Cassandra is participating in the Google Summer of Code, which opened for proposal submission today. Cassandra is part of the Apache Software Foundation, which has its own page of guidelines up for students and mentors.
We have a good mix of project ideas involving both core and non-core areas, from straightforward code bashing to some pretty tricky stuff, depending on your appetite. Core tickets aren't necessarily harder than non-core, but they will require reading and understanding more existing code.
- Create a web ui for cassandra: we have a (fairly minimal) command line interface, but a web gui is more user-friendly. There is the beginnings of such a beast in the Cassandra source tree at contrib/cassandra_browser [pretty ugly Python code] and a gtk-based one at http://github.com/driftx/chiton [also Python, less ugly].
- First-class commandline interface: if you prefer to kick things old-school, improving the cli itself would also be welcome.
- Create a Cassandra demo application: we have Twissandra, but we can always use more examples to introduce people to "thinking in Casssandra," which is the hardest part of using it. This one seems to be the most popular with students so far. (So stand out from the crowd, and submit something else too. :)
- Performance regression tests: pretty self-explanatory?
- System tests against multiple nodes: If GSOC were a wish-granting fairy I would probably choose this with my first wish.
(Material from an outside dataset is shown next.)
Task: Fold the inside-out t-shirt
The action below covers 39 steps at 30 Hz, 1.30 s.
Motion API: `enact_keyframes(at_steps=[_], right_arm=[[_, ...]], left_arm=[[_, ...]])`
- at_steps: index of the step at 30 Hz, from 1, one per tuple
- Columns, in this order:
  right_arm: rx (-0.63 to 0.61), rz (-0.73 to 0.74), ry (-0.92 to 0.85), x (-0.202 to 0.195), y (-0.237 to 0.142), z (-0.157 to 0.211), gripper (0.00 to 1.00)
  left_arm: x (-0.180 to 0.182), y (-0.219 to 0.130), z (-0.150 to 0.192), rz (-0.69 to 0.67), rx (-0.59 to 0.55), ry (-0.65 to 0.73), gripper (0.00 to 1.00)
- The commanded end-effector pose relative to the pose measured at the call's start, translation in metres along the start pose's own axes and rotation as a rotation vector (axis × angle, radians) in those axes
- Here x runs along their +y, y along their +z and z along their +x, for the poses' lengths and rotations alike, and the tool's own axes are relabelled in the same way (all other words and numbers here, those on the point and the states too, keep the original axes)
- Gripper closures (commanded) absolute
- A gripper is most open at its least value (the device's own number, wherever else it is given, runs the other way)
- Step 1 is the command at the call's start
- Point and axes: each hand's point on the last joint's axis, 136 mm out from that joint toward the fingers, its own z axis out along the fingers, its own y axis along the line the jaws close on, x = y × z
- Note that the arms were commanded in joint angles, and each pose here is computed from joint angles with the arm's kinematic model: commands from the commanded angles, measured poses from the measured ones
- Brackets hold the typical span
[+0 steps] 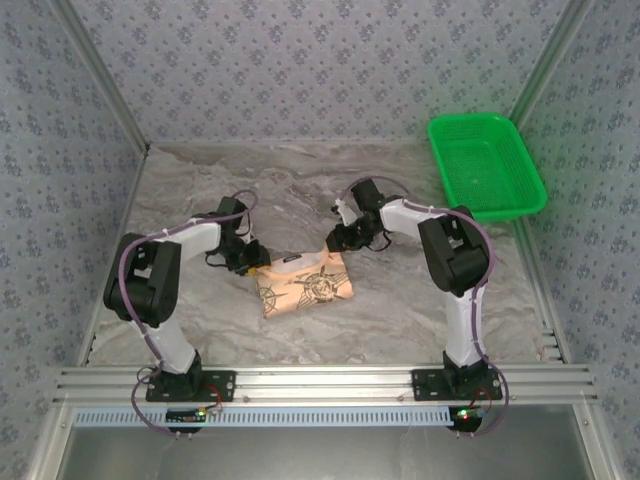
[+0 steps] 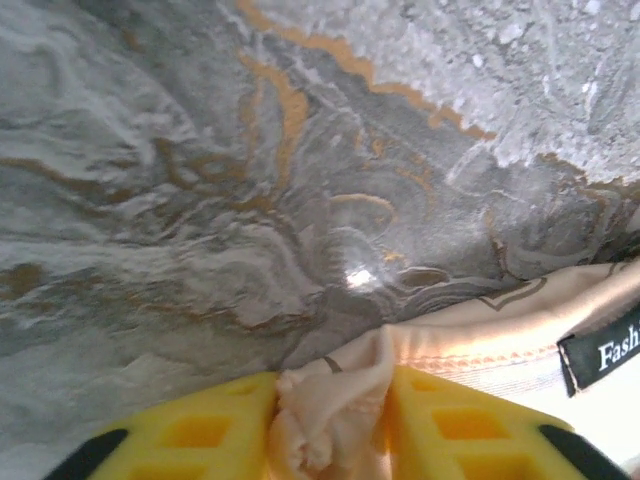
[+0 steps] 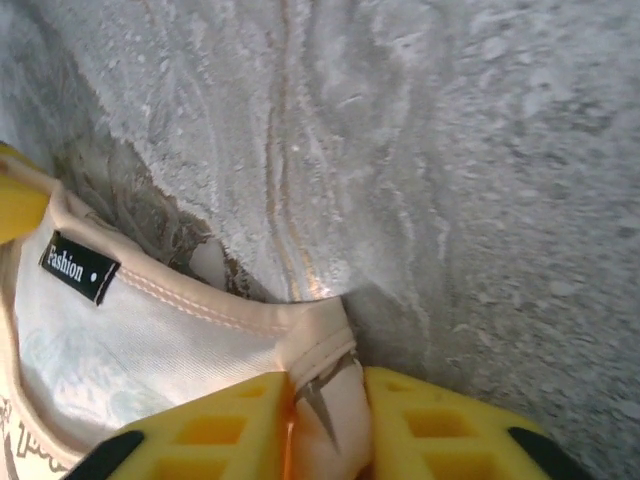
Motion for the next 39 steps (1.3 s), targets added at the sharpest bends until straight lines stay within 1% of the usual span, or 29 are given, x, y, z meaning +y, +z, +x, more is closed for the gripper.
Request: enact_keyframes(at_steps=[1, 2, 3, 4, 5, 6, 8, 12, 15, 17, 21, 24, 26, 28, 32, 34, 36, 38, 39], right_arm=[[0.026, -0.071, 0.017, 0.016, 0.003, 0.009, 0.86], [0.02, -0.079, 0.018, 0.018, 0.0, 0.009, 0.91], [0.014, -0.088, 0.023, 0.021, -0.002, 0.009, 0.94], [0.004, -0.102, 0.026, 0.024, -0.004, 0.007, 1.0], [-0.004, -0.131, 0.027, 0.03, -0.007, 0.006, 1.0], [-0.01, -0.147, 0.031, 0.035, -0.01, 0.004, 1.0], [-0.029, -0.151, 0.031, 0.039, -0.017, -0.003, 1.0], [-0.086, -0.141, 0.025, 0.037, -0.03, -0.023, 1.0], [-0.09, -0.141, 0.007, 0.038, -0.026, -0.039, 1.0], [-0.098, -0.14, -0.018, 0.04, -0.019, -0.049, 1.0], [-0.175, -0.106, -0.013, 0.033, -0.019, -0.085, 1.0], [-0.248, -0.098, -0.003, 0.028, -0.019, -0.118, 1.0], [-0.278, -0.093, 0.0, 0.028, -0.012, -0.136, 1.0], [-0.311, -0.03, 0.014, 0.021, -0.002, -0.152, 1.0], [-0.388, -0.037, 0.018, 0.026, 0.017, -0.182, 1.0], [-0.412, -0.054, 0.022, 0.032, 0.026, -0.198, 1.0], [-0.422, -0.077, 0.013, 0.039, 0.039, -0.211, 1.0], [-0.429, -0.082, -0.005, 0.046, 0.051, -0.222, 1.0], [-0.444, -0.075, -0.018, 0.049, 0.055, -0.23, 1.0]], left_arm=[[-0.047, 0.009, -0.007, 0.171, -0.005, 0.152, 0.79], [-0.048, 0.006, -0.007, 0.171, -0.008, 0.163, 0.83], [-0.05, 0.003, -0.006, 0.173, -0.01, 0.178, 0.88], [-0.051, 0.0, -0.008, 0.173, -0.016, 0.191, 0.94], [-0.053, -0.004, -0.009, 0.18, -0.021, 0.204, 0.99], [-0.057, -0.009, -0.011, 0.197, -0.025, 0.218, 1.0], [-0.064, -0.021, -0.017, 0.226, -0.045, 0.242, 1.0], [-0.057, -0.038, -0.04, 0.2, -0.088, 0.241, 1.0], [-0.05, -0.047, -0.062, 0.185, -0.13, 0.229, 1.0], [-0.048, -0.053, -0.073, 0.166, -0.151, 0.258, 1.0], [-0.044, -0.07, -0.102, 0.081, -0.207, 0.331, 1.0], [-0.033, -0.082, -0.128, 0.046, -0.262, 0.349, 1.0], [-0.023, -0.087, -0.147, 0.027, -0.297, 0.338, 1.0], [-0.015, -0.088, -0.168, 0.038, -0.334, 0.31, 1.0], [0.006, -0.097, -0.202, 0.027, -0.361, 0.268, 1.0], [0.025, -0.104, -0.221, 0.007, -0.378, 0.237, 1.0], [0.04, -0.107, -0.236, -0.024, -0.381, 0.23, 1.0], [0.049, -0.105, -0.242, -0.028, -0.346, 0.238, 1.0], [0.057, -0.104, -0.248, -0.054, -0.339, 0.24, 1.0]])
There's a couple different ways you can approach this; scripting VMs is one, or you could explore the Cassandra simulator that was contributed a while ago (some TLC required).
- Hive support: Hive is a project that runs SQL queries against Hadoop map/reduce clusters. (For analytics; it is too high-latency to run applications against Hive directly).
HIVE-705added support for backends other than HDFS, with HBase as the first. Cassandra support should be doable too now. The Hive storage backends are described in http://wiki.apache.org/hadoop/Hive/StorageHandlers and the HBase backend specifically in http://wiki.apache.org/hadoop/Hive/HBaseIntegration.
- Avro RPC support: currently Cassandra's client layer is the Thrift RPC framework, which sucks for reasons outside our scope here. We're moving to Avro, the new hotness from Doug Cutting (creator of Lucene and Hadoop, you may have heard of those). Basically this means porting org.apache.cassandra.thrift.CassandraServer to org.apache.cassandra.avro.CassandraServer; some examples are already done by Eric Evans.
- Session-level consistency: In one and two Amazon discusses the concept of "eventual consistency." Cassandra uses eventual consistency in a design similar to Dynamo. Supporting session consistency would be useful and relatively easy to add: we already have the concept of a Memtable to "stage" updates in before flushing to disk; if we applied mutations to a session-level memtable on the coordinator machine (that is, the machine the client is connected to), and then did a final merge from that table against query results before handing them to the client, we'd get it almost for free.
- Optimize commitlog performance: this is about as low-level as you'll find in Cassandra's code base. fsync, CAS, it's all here. http://wiki.apache.org/cassandra/ArchitectureCommitLog describes the current CommitLog design.
You can comment directly on the JIRA tickets after creating an account (it's open to the public) if you're interested or have other questions. And of course feel free to propose other ideas!